Maryland organizations are building an AI-powered web platform where entrepreneurs can find all of the resources available to them in the state.
It’ll be called the Maryland Entrepreneur Hub, EcoMap Technologies CEO Pava LaPere said this week.
TEDCO, the quasi-public agency that supports early-stage tech companies, recently selected the Baltimore-based EcoMap to build the platform after a formal RFP. Maryland Department of Commerce and University System of Maryland are also partnering on the effort.
“Maryland’s small businesses are an invincible force, constantly needing to pivot and address the daily challenges entrepreneurs face,” TEDCO CEO Troy LeMaile-Stovall said in a statement. “Our goal is make Maryland’s business resources more accessible to support our growing ecosystem, and continue to drive economic empowerment throughout the State.”
Asked what users can expect from the finished product, LaPere described it this way: “A free, one-stop-shop platform that entrepreneurs can use to navigate all that Maryland has to offer for their business. Whether they are a first-time founder starting up, or an existing company looking to grow, the Maryland Entrepreneur Hub will be a reliable, up-to-date source on all the different resources and opportunities that business owners can leverage.”
It’ll seek to centralize the info about resources for startups and small businesses at all stages from Maryland, D.C. and the University System of Maryland, and will feature info on “funding opportunities, accelerators & incubators, events, mentorship opportunities, licensing & registration info, and more,” she said.
EcoMap has an existing portal that’s specific to Baltimore resources. With this hub, LaPere said there will be a specific focus on for-profit businesses. Teaming with USM will also bring a focus on the role academic institutions in the state play. In LaPere’s estimation, the most important function is to make information freely accessible.
“If we want to use entrepreneurship as a lever for economic development, then we need to make entrepreneurship accessible to all,” she said, bolding that sentence in email responses to Technical.ly. “A giant part of this is reducing the information barrier that can stop founders from finding the tools and support they need to launch and grow. That’s why I founded EcoMap in the first place: to ensure that any entrepreneur could access the same information about what resources exist in their local community. I’m thrilled that we get to execute that vision across our home state.”

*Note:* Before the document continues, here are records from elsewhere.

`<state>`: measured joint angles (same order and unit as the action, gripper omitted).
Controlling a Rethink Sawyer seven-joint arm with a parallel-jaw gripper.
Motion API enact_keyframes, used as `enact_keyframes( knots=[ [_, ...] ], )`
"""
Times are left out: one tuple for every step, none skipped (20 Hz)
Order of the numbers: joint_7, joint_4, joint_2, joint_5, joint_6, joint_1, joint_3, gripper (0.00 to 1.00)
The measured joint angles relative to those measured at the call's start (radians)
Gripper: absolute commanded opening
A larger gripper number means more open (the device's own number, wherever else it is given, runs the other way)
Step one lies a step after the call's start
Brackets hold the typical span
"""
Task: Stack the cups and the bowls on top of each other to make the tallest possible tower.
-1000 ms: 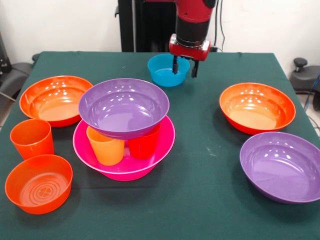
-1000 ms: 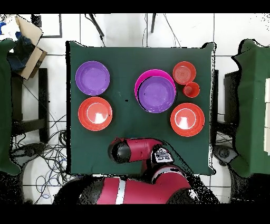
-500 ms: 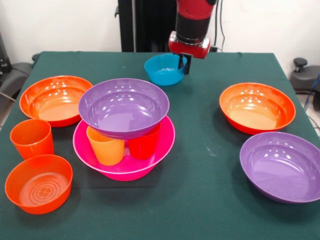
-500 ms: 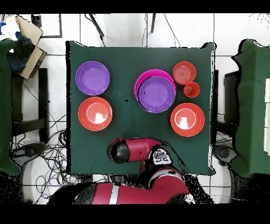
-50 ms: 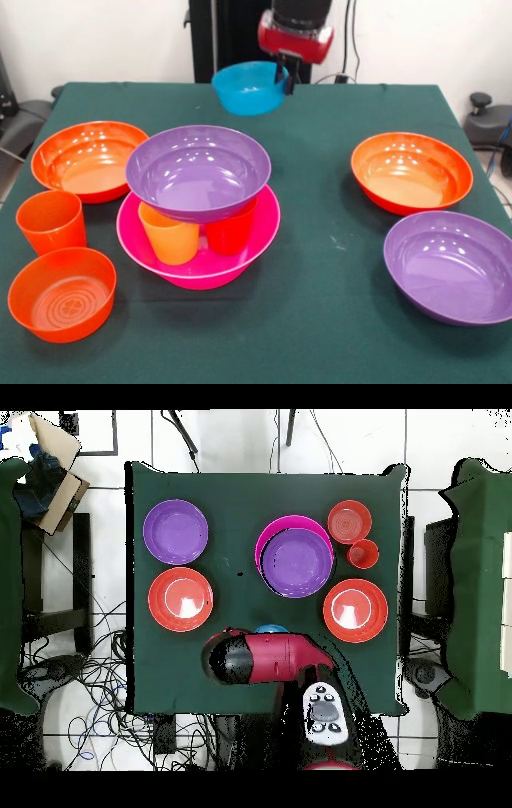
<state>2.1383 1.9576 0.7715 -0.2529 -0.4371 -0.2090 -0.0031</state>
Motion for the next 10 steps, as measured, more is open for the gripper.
enact_keyframes(
  knots=[
    [0.000,-0.009,0.014,0.005,-0.022,0.001,-0.002,0.00],
    [0.000,-0.023,0.027,0.010,-0.046,0.002,-0.003,0.00],
    [0.000,-0.046,0.044,0.016,-0.080,0.004,-0.004,0.00],
    [0.000,-0.068,0.056,0.020,-0.107,0.004,-0.004,0.00],
    [0.000,-0.103,0.070,0.032,-0.148,0.001,-0.002,0.00],
    [0.000,-0.126,0.078,0.042,-0.173,-0.002,0.001,0.00],
    [0.000,-0.148,0.084,0.051,-0.199,-0.004,0.002,0.00],
    [0.000,-0.171,0.090,0.060,-0.224,-0.005,0.003,0.00],
    [0.000,-0.193,0.094,0.066,-0.249,-0.006,0.003,0.00],
    [0.000,-0.204,0.096,0.069,-0.260,-0.007,0.003,0.00]
  ],
)
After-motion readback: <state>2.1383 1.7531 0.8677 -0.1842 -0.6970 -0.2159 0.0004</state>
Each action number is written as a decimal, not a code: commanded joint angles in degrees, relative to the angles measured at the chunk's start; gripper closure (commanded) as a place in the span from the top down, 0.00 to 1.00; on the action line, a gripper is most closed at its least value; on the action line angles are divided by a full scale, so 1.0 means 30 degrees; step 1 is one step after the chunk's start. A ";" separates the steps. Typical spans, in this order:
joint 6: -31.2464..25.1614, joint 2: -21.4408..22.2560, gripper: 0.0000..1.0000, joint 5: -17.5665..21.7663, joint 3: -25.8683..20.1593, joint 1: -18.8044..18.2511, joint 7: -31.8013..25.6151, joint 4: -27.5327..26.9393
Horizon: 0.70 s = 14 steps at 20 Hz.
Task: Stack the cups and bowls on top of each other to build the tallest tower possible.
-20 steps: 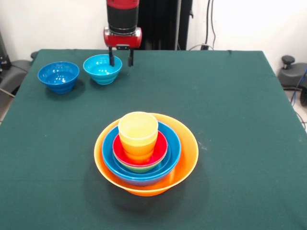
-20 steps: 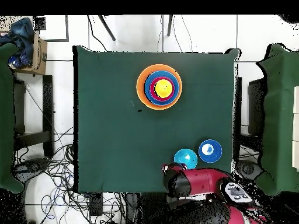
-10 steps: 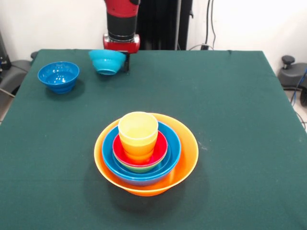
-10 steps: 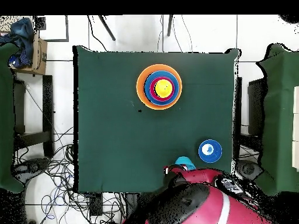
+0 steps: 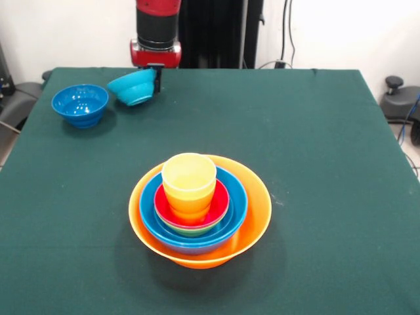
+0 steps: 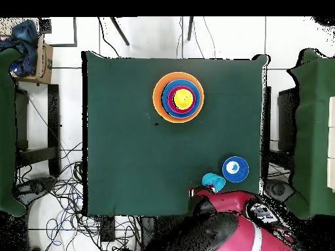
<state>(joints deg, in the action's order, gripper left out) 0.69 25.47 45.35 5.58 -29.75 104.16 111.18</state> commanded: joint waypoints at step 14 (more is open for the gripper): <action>-0.8055 0.4554 0.00 -0.1679 -0.9725 -0.5899 -0.4315 0.2017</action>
<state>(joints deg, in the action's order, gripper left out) -12.45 33.04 44.69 -8.55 -45.08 104.16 114.48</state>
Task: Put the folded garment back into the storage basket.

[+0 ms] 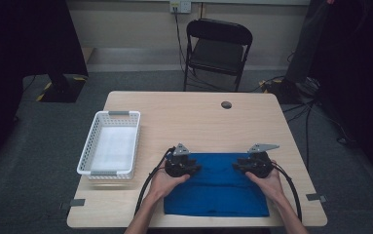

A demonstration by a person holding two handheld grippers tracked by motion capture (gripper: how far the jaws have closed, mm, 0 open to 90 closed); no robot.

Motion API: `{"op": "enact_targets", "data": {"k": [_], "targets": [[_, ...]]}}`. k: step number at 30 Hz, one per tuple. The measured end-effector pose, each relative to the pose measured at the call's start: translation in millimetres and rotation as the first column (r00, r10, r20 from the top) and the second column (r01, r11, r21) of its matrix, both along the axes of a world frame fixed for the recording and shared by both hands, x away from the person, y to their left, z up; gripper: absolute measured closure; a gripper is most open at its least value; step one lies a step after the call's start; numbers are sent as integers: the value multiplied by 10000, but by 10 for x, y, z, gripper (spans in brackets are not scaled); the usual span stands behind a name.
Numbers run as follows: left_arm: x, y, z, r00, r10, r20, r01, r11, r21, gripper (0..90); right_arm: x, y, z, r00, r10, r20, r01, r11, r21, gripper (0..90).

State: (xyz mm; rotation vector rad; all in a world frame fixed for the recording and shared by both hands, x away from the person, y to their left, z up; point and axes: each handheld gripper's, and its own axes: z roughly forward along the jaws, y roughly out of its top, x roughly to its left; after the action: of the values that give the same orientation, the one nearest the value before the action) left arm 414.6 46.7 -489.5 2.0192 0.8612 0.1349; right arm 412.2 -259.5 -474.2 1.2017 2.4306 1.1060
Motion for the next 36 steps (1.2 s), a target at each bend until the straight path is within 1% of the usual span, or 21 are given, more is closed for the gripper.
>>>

LaPere, a Johns Hopkins University alumna who is a force behind a series of resources herself, said the state is full of “buried treasures.”
“Maryland has a variety of programs that are thoughtfully designed, impactful, and highly effective at supporting new businesses. We’ve mapped multiple cities at this point, and Baltimore still has some of the best-structured entrepreneur support programs we’ve found,” she said. “But as great as these resources are, they can be hard to locate. This is especially true for founders who are not embedded in the ecosystem through their existing corporate, educational, or social networks. That ‘tight-knit-ness’ can be just as much of a blessing as a curse: unless you know someone who can point you in the right direction, you might never know these resources exist — which is precisely the problem we’re tackling.”
The partnering orgs are aiming to launch the hub by the end of the first quarter of 2021.